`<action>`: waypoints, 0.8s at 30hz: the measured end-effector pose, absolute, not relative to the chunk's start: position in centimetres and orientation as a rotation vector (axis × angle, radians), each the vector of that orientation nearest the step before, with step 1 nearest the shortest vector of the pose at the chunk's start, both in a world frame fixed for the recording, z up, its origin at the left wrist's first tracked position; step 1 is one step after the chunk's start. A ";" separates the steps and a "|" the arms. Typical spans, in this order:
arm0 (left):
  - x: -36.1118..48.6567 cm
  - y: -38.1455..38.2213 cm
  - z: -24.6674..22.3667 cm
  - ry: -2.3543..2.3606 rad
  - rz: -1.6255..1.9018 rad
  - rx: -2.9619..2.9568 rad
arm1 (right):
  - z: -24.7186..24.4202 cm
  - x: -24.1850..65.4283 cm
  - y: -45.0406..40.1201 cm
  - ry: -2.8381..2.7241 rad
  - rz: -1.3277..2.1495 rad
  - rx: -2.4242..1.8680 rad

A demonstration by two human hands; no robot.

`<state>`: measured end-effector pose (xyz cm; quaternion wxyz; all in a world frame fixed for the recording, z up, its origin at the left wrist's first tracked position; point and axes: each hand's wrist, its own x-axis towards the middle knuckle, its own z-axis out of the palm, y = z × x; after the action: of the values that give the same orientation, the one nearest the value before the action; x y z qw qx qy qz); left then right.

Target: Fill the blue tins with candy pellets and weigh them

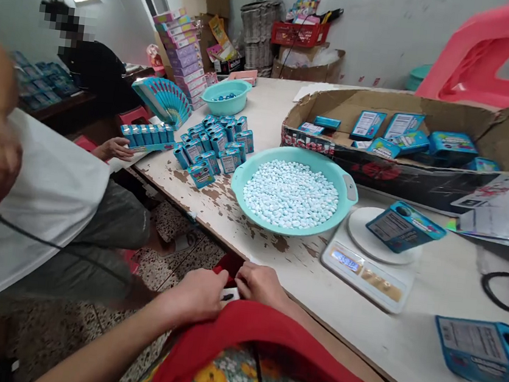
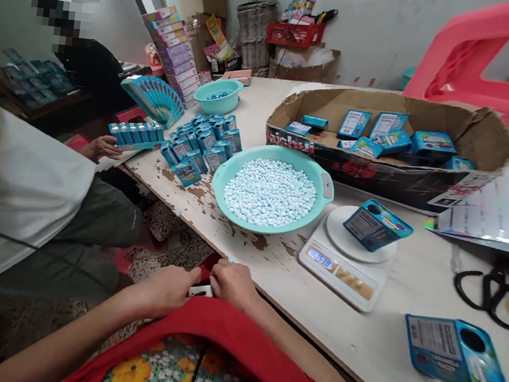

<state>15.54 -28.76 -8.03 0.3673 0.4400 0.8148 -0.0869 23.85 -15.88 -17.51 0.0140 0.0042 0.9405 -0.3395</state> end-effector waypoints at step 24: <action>9.3 -14.2 0.1 2.295 0.231 1.643 | -20.7 24.9 -15.3 2.907 -1.409 0.091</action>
<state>9.34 -14.16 0.09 0.1540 0.5732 0.8008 0.0806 24.87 -15.27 -20.73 -0.0453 0.0281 0.8986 -0.4355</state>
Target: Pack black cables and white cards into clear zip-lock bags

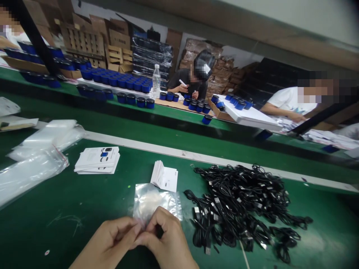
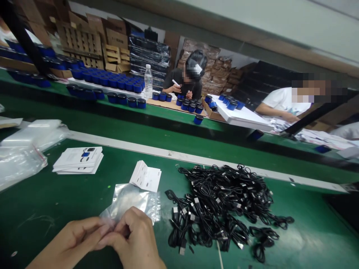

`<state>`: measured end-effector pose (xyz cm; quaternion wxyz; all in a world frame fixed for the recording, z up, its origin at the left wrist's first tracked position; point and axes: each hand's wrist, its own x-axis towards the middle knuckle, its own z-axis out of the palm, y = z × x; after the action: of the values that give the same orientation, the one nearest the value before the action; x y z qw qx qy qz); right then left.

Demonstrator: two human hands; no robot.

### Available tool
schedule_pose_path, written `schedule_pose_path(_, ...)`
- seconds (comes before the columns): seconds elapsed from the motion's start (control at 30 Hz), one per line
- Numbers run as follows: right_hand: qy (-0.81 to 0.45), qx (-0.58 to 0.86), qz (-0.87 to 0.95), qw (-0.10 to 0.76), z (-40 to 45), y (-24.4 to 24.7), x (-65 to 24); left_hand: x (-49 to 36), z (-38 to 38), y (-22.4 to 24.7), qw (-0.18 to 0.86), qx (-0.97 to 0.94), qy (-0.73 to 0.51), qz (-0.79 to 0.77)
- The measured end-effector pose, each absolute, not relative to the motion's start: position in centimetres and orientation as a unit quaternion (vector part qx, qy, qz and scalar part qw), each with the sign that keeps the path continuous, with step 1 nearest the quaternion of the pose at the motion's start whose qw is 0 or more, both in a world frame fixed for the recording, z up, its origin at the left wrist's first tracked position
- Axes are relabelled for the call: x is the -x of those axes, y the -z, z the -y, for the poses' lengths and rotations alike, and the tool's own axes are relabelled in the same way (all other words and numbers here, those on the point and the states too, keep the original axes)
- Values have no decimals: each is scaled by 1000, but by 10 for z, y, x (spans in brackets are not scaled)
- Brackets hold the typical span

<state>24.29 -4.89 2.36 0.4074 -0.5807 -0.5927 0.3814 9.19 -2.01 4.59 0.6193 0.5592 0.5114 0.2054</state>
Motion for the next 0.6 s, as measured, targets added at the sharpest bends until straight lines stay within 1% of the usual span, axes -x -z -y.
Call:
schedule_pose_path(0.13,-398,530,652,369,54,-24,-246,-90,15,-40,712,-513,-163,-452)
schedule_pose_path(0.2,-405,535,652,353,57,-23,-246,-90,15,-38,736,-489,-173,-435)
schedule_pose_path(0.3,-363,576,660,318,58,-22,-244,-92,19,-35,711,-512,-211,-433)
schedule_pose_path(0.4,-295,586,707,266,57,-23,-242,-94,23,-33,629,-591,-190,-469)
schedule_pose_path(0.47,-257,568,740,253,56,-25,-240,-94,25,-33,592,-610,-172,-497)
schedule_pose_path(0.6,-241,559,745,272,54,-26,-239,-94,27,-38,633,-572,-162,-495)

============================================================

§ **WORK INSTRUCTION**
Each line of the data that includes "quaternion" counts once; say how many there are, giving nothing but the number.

§ **RESULT**
3